Please copy, exactly as they appear below, the lines from the one containing "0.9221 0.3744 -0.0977" through the one containing "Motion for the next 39".
DATA SHOWN: Begin
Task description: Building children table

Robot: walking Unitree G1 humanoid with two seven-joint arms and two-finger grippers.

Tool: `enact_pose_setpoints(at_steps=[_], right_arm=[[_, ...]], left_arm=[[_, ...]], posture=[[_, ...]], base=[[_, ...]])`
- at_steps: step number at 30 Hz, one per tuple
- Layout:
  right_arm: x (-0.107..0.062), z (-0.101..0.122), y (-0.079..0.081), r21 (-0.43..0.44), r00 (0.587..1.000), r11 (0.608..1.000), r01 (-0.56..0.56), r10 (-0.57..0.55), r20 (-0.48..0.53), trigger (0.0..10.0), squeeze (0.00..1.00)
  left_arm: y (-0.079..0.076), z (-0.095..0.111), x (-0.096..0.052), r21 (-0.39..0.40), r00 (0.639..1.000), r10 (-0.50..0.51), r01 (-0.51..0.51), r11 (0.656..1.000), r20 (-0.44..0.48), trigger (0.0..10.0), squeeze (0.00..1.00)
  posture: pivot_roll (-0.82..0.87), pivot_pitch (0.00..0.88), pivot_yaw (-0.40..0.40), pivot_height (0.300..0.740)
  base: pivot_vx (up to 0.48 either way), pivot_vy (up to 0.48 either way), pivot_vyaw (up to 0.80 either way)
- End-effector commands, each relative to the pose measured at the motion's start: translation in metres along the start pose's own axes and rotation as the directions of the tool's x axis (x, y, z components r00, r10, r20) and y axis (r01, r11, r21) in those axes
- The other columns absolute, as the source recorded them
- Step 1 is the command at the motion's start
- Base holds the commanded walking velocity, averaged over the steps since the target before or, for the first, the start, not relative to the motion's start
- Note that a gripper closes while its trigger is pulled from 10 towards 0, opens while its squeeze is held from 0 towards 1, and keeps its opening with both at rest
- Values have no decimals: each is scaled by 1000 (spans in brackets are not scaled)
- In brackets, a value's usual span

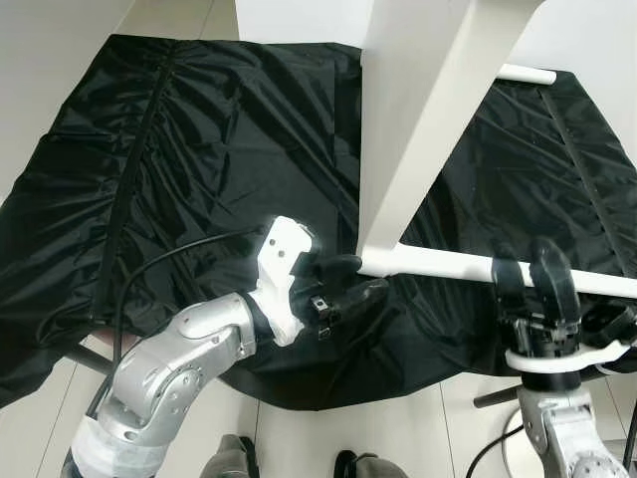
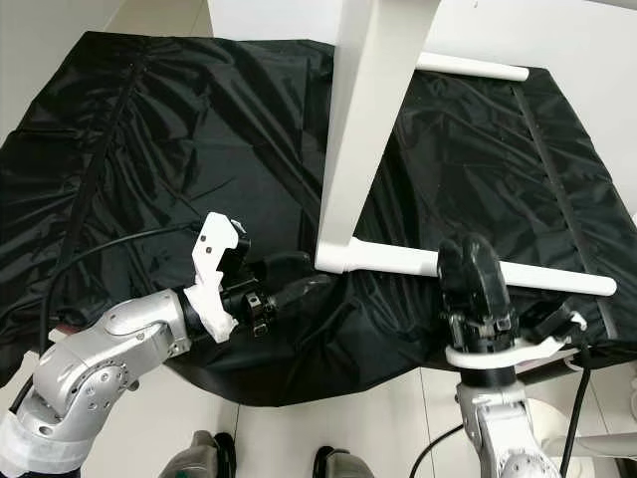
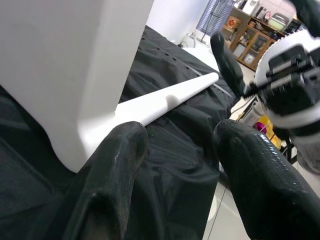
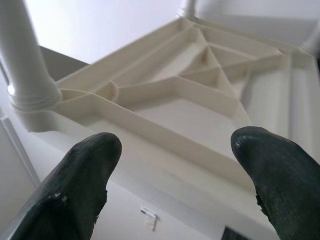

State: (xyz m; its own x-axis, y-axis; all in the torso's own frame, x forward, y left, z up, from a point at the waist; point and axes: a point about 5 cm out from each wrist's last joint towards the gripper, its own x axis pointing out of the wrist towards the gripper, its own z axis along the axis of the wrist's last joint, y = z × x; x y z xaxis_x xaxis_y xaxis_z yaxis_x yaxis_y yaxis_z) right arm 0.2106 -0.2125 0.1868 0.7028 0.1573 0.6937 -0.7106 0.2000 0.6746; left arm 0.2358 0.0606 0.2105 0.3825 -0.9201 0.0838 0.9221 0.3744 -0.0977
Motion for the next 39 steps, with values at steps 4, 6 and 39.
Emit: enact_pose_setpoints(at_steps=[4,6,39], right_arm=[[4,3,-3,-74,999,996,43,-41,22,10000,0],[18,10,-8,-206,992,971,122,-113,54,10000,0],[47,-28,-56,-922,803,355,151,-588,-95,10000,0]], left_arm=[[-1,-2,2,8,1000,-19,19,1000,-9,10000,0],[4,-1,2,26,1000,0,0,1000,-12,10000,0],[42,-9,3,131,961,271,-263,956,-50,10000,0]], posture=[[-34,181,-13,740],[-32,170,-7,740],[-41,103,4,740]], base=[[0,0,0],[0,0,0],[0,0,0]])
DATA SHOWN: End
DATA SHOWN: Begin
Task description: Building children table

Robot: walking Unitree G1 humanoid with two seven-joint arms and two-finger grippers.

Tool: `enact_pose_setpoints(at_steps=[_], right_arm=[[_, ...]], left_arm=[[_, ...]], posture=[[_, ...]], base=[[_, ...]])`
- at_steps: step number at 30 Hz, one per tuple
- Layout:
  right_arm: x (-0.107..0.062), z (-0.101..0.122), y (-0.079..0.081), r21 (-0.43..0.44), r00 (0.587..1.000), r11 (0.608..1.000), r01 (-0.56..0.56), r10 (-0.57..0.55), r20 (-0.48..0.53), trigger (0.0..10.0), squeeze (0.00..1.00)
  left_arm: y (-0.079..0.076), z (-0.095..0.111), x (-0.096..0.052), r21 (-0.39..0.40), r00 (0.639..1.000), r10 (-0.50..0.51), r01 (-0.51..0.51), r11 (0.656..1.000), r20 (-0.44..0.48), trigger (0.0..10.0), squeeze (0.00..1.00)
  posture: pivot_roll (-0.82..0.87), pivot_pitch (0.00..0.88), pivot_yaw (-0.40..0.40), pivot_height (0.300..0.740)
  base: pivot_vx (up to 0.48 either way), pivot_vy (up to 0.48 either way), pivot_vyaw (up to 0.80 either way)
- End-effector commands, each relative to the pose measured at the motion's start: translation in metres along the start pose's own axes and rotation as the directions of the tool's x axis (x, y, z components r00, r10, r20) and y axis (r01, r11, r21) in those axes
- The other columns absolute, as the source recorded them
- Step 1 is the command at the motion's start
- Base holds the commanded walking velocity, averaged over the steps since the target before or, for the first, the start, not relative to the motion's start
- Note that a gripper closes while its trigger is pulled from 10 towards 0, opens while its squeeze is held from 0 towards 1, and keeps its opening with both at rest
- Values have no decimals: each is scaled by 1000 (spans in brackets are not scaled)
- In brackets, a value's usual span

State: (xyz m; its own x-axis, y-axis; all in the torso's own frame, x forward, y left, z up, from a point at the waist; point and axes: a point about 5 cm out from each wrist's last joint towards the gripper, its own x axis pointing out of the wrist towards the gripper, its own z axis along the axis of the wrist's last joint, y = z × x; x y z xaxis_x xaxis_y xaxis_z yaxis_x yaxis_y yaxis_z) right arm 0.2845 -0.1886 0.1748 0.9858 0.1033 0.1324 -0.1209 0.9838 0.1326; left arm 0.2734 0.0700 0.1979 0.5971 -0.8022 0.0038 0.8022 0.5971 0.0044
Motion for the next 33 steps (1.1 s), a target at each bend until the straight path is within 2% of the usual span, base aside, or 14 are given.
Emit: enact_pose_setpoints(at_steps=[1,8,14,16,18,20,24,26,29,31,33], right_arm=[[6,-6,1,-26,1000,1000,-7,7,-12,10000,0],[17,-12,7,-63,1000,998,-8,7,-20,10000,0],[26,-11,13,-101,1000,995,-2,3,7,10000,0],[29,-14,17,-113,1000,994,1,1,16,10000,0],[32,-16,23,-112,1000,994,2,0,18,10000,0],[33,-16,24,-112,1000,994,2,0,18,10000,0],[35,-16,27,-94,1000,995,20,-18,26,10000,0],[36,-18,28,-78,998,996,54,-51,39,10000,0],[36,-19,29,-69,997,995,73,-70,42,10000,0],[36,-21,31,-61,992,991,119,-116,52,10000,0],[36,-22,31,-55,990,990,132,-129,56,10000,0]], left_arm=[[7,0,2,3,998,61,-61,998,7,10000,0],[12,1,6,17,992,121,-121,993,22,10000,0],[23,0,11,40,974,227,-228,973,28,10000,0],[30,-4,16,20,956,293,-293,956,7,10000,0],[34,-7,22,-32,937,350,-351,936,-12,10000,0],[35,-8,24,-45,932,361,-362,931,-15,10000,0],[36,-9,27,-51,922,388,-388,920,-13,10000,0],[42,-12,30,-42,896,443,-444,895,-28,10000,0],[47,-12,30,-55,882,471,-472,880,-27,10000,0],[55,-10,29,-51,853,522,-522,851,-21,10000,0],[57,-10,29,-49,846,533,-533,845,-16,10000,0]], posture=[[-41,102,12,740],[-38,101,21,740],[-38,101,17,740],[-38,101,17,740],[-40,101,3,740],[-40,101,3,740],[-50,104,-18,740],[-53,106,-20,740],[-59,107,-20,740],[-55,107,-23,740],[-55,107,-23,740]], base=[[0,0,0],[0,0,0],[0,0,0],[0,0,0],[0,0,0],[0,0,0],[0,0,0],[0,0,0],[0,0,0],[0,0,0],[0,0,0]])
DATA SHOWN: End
» ANSWER SECTION:
State: (xyz m; its own x-axis, y-axis; all in the torso's own frame, x forward, y left, z up, from a point at the waist; point and axes: a point about 5 cm out from each wrist's last joint towards the gripper, its own x axis pointing out of the wrist towards the gripper, its own z axis along the axis of the wrist's last joint, y = z × x; x y z xaxis_x xaxis_y xaxis_z yaxis_x yaxis_y yaxis_z) right arm 0.2106 -0.2125 0.1868 0.7028 0.1573 0.6937 -0.7106 0.2000 0.6746; left arm 0.2358 0.0606 0.2105 0.3825 -0.9201 0.0838 0.9221 0.3744 -0.0977
Motion for the next 39 steps, with values at steps 4, 6 and 39.

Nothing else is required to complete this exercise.